Presidente do Instituto Coalizão Saúde, com mestrado e doutorado em Oftalmologia, lida com a alta complexidade da medicina enquanto ignora a cultura míope das universidades.
A população brasileira está envelhecendo. De acordo com o último censo (2022), pessoas com mais de 60 anos representam hoje 15,6% do país. Há pouco mais de uma década, essa faixa correspondia a menos de 11% da população. Entre um censo e outro, o contingente de idosos cresceu impressionantes 56 pontos percentuais. O Brasil envelhece – e envelhece rápido. Essa é uma boa notícia para a saúde da nação, pois indica um aumento na atenção e cuidado com a saúde dos idosos.

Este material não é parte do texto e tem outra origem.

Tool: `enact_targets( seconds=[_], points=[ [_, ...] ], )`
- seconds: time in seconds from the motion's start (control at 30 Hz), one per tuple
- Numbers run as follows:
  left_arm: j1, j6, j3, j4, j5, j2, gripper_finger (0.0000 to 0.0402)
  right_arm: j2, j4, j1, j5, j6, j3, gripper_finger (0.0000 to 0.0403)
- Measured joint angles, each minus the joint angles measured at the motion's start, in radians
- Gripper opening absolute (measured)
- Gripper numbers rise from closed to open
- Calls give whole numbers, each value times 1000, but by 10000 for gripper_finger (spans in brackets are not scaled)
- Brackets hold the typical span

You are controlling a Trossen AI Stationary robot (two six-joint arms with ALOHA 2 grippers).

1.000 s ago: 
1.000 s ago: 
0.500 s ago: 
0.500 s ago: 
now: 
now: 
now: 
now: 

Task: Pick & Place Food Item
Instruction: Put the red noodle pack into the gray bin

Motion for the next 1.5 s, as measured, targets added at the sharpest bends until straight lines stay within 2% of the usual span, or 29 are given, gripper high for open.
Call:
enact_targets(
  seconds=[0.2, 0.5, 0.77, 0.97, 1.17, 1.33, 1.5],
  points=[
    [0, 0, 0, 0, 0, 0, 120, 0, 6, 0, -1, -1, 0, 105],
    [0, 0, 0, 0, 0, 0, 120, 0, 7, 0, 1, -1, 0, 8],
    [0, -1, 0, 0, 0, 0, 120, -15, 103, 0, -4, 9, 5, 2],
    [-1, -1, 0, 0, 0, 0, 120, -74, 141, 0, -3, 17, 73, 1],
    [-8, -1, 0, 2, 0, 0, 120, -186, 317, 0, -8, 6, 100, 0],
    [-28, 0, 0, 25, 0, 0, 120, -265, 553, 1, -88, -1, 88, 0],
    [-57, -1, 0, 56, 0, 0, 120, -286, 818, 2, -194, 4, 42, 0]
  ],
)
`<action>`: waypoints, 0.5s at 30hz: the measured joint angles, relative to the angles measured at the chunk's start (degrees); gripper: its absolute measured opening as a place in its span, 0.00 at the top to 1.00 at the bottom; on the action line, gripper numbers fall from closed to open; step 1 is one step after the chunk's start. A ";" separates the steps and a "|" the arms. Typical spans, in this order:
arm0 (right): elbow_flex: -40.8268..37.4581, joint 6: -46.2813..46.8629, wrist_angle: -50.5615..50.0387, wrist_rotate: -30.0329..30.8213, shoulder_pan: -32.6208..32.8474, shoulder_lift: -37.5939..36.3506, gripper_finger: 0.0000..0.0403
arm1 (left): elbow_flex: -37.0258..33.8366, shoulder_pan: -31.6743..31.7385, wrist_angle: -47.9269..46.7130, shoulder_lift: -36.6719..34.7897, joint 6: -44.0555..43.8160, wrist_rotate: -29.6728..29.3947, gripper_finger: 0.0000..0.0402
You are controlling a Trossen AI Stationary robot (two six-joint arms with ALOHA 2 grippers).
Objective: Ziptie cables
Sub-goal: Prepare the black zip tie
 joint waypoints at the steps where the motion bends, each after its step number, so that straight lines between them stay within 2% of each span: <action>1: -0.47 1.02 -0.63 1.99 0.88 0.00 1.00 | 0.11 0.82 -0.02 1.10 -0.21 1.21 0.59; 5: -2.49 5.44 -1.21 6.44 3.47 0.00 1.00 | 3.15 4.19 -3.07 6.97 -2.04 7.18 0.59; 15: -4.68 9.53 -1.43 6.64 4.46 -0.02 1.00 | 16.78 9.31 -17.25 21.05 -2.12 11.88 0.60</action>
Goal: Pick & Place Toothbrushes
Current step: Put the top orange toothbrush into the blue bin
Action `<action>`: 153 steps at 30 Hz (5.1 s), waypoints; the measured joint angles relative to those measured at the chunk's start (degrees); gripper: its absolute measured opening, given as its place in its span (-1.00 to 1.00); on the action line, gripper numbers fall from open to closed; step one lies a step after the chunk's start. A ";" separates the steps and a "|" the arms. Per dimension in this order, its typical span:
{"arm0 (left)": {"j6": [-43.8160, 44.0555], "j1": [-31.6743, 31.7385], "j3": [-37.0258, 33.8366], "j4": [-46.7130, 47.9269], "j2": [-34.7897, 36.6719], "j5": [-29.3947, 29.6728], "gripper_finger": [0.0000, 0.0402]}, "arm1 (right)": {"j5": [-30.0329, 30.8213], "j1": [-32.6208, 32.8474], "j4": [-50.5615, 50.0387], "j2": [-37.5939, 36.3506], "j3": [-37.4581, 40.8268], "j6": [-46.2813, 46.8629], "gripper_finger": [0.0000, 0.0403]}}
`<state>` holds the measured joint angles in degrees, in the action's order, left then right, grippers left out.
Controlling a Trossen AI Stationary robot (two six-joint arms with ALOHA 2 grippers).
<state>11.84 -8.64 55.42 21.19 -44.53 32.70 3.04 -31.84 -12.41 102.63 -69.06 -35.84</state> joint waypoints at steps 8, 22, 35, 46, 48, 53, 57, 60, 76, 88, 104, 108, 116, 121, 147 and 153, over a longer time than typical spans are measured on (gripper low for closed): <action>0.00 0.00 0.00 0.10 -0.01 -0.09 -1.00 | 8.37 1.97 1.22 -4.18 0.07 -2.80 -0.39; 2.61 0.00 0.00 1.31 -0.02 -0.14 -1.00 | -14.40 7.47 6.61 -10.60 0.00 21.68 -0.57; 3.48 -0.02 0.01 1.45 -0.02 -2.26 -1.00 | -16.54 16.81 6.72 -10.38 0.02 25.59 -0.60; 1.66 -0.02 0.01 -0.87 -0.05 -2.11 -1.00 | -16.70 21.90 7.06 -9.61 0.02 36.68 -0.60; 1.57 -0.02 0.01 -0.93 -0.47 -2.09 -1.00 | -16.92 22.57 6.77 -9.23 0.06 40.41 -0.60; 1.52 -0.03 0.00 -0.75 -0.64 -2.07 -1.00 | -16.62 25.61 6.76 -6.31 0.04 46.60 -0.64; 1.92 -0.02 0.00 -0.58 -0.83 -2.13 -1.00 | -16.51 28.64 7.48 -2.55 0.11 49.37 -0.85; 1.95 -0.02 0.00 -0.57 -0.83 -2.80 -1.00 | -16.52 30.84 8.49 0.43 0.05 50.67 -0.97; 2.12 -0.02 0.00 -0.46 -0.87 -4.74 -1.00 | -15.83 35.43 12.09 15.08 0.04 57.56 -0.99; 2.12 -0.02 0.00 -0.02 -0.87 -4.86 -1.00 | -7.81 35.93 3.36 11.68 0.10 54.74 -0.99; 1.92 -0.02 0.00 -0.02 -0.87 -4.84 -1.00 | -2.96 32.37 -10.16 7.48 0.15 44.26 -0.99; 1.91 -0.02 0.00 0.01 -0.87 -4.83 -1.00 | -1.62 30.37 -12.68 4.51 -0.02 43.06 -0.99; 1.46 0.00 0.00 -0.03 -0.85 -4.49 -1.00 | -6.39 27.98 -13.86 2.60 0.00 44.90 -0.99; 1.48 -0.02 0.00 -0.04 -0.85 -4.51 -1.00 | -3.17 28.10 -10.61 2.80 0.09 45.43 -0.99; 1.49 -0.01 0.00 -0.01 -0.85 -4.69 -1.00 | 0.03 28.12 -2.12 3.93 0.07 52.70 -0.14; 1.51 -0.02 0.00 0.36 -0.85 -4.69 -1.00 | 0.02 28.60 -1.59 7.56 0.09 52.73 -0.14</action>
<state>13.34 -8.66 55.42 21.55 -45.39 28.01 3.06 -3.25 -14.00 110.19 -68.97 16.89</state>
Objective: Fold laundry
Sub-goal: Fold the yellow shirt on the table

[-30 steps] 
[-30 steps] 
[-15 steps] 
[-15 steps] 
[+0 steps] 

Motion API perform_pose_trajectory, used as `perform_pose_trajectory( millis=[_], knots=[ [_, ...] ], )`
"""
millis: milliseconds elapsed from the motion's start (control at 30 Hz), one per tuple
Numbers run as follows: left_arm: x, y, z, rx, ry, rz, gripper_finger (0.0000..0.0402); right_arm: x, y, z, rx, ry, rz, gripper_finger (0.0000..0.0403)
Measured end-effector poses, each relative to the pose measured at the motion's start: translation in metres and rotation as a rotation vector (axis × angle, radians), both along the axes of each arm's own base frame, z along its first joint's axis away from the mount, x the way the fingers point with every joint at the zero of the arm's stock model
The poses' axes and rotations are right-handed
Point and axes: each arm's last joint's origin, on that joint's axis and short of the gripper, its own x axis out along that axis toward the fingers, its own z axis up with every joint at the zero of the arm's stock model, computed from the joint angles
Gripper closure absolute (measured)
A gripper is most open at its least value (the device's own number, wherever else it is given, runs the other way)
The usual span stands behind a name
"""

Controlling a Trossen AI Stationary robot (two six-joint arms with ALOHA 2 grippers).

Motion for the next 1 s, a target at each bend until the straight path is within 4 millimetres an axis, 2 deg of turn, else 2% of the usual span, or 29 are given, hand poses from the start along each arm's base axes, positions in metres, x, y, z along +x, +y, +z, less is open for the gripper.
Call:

É essencial que a sociedade esteja preparada para lidar com as demandas de uma população mais velha, garantindo o bem-estar e a qualidade de vida de todos. Investir em políticas públicas voltadas para a saúde e o estado físico dos idosos é fundamental para garantir uma condição de saúde digna e satisfatória para essa parcela da população. A valorização do envelhecimento saudável contribui não apenas para o indivíduo, mas para toda a sociedade, promovendo um ambiente mais inclusivo e preocupado com a saúde de todos.
Reflexões sobre a Saúde e o Envelhecimento da População
O aumento significativo de brasileiros que atingem a ‘melhor idade’ reflete uma melhoria nas condições gerais de saúde da população, em conjunto com os avanços contínuos na área da medicina, que possibilitam estender a vida de forma progressiva. No entanto, as mudanças demográficas de tal magnitude trazem consigo desafios diversos, abrangendo aspectos econômicos, sociais, urbanísticos e políticas públicas.
Será que o país está adequadamente preparado para lidar com uma população mais idosa? Infelizmente, parece que, por ora, a resposta tende a ser negativa. Focando especificamente na esfera da saúde, observamos progressos notáveis em campos como genética, robótica e medicina personalizada, os quais ampliam consideravelmente o leque de recursos disponíveis para combater enfermidades comuns na terceira idade.
No entanto, há uma lacuna no debate em torno do comportamento, da cognição e da adaptabilidade. Existe uma preocupação predominante em tratar as doenças dos idosos, mas será que estamos formando profissionais capacitados para interagir com essa parcela crescente da população de maneira eficaz? Esta questão suscita reflexões sobre um padrão cultural arraigado que precisa ser confrontado se almejamos avanços reais na forma como acolhemos nossos idosos.
É fundamental questionar se estamos preparados para enxergar a velhice não como um problema a ser resolvido, mas sim como uma fase natural da vida – uma fase que, para a maioria, se estende por um período maior do que a infância. Assim como as demais fases da vida, a velhice possui características próprias que demandam atenção e compreensão por parte dos profissionais de saúde.
Atualmente, observamos uma tendência míope nas instituições de ensino de medicina e nos centros hospitalares, que priorizam o estudo e tratamento de casos complexos, negligenciando cuidados simples e rotineiros capazes de aprimorar a qualidade de vida dos idosos. Em um contexto de envelhecimento populacional, essa abordagem pode resultar em consequências caóticas.
Aprimorar a saúde dos idosos implica, portanto, em combater o preconceito etário e promover uma visão mais inclusiva e respeitosa em relação à idade. Imagine um cenário onde estudantes universitários são solicitados a descrever, sem filtros, suas associações com a palavra ‘velho’.
Palavras como ‘fraco’, ‘doente’, ‘lento’ emergem frequentemente. No entanto, ao substituir ‘velho’ por ‘ancião’, surgem termos como ‘sábio’, ‘experiente’, ‘líder’. Esse experimento, realizado na Universidade da Califórnia e descrito pela renomada geriatra Louise Aronson em seu livro ‘Além da envelhescência’, ilustra a importância de repensar nossa percepção sobre o envelhecimento.
Aronson propõe uma abordagem que valoriza a velhice como um capítulo enriquecedor da vida, equiparável em riqueza aos anteriores, e não como uma mera extensão indesejada de anos. Esta perspectiva é crucial para todos os profissionais da saúde, que devem encarar a velhice sob a ótica dos cuidados efetivos, da qualidade de vida e da integração social. Afinal, a saúde e o bem-estar de uma população envelhecida dependem não apenas do avanço da medicina, mas também da compreensão e respeito às condições físicas e mentais de cada indivíduo.